Nuovo scontro sulla linea Washington-Pechino: stavolta al centro delle polemiche ci sono i presunti attacchi informatici condotti da un imprenditore cinese intenzionato a rivendere alla propria patria i segreti della Difesa a stelle e strisce.
Dopo le accuse di spionaggio e violazioni informatiche mosse dal Grand Jury del distretto ovest della Pennsylvania nei confronti di un gruppo di cinque militari cinesi, le autorità statunitensi tornano a puntare il dito contro la Cina: stavolta ad essere chiamato sul banco degli imputati è l’ imprenditore Su Bin .
All’uomo d’affari cinese viene contestato lo spionaggio industriale ai danni di Boeing, Lockheed Martin e di altre aziende con grandi contratti con il Department of Defence , con l’obiettivo di rubare dati sui progetti militari a stelle e strisce da rivendere a Pechino : insieme ad altri due soggetti cinesi i cui nomi per il momento non sono trapelati, avrebbe attaccato i sistemi informatici dei contractor della difesa statunitense.
Ad interessare all’uomo, in particolare, i progetti ed i dati relativi agli F-22, agli F-35 ed al programma di volo dei cargo C-17.
Il dirigente di un’azienda aerospaziale cinese Su Bin, conosciuto anche come Stephen Su, è peraltro stato già arrestato il mese scorso in Canada in un’operazione congiunta della polizia locale e dell’FBI mentre cercava di ottenere la cittadinanza canadese: da Washington non vi sono notizie circa il possibile coinvolgimento del governo di Pechino nelle azioni dell’imprenditore, ma certo la nuova azione legale statunitense non fa che esacerbare i già difficili rapporti USA-Cina sul fronte cybersicurezza.
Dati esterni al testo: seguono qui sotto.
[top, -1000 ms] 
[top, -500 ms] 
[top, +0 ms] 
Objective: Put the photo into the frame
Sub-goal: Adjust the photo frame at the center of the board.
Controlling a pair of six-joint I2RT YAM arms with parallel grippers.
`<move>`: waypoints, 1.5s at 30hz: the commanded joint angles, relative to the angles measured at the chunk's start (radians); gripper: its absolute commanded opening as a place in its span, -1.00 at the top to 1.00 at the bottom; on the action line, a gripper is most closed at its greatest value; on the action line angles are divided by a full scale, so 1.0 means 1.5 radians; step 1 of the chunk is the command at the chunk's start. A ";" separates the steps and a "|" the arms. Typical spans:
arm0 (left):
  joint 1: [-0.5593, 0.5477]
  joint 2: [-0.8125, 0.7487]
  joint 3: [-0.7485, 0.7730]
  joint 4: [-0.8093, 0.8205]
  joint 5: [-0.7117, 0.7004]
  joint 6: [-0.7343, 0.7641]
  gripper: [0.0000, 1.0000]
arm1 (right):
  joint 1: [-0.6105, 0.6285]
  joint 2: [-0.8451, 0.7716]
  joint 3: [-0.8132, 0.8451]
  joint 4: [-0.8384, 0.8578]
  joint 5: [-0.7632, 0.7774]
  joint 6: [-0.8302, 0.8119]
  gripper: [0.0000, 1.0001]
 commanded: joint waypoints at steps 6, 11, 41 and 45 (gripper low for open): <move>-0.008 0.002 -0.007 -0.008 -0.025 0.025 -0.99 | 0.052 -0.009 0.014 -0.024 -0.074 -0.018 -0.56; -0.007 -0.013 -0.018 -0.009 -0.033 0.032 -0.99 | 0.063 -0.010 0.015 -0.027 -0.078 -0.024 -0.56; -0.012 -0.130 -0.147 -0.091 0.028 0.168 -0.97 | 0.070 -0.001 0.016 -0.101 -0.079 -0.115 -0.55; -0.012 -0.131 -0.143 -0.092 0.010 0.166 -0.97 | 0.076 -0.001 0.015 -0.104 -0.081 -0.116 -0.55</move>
Dopo le accuse contro i cinque militari, infatti, Pechino non era restata a guardare e aveva risposto con veemenza: prima a parole, poi mettendo direttamente o indirettamente i bastoni tra le ruote alle aziende a stelle e strisce, bloccandone le importazioni con la scusa dei controlli di sicurezza per verificare che non avessero al loro interno malware inoculati dalle spie statunitensi.
Sempre in questo scontro, dunque, potrebbero rientrare ora anche le accuse mosse dalla TV di stato cinese nei confronti di Apple, che ha definito iPhone una vera e propria “preoccupazione per la sicurezza nazionale” e che ha citato alcuni ricercatori secondo cui le funzioni di localizzazione di iOS 7 permetterebbero agli stranieri di venire a conoscenza della situazione economica della Cina o “addirittura di carpirne segreti di stato”.
Cupertino, naturalmente, è intervenuta smentendo tale possibilità, dalle supposizioni più ardite al fatto che pedini costantemente gli spostamenti dei suoi utenti. D’altra parte, riferendosi velatamente all’avversario Google, Apple ha riferito che “a differenza di altre aziende il nostro business non dipende dalla raccolta di grande quantità di dati personali relativi ai nostri utenti”.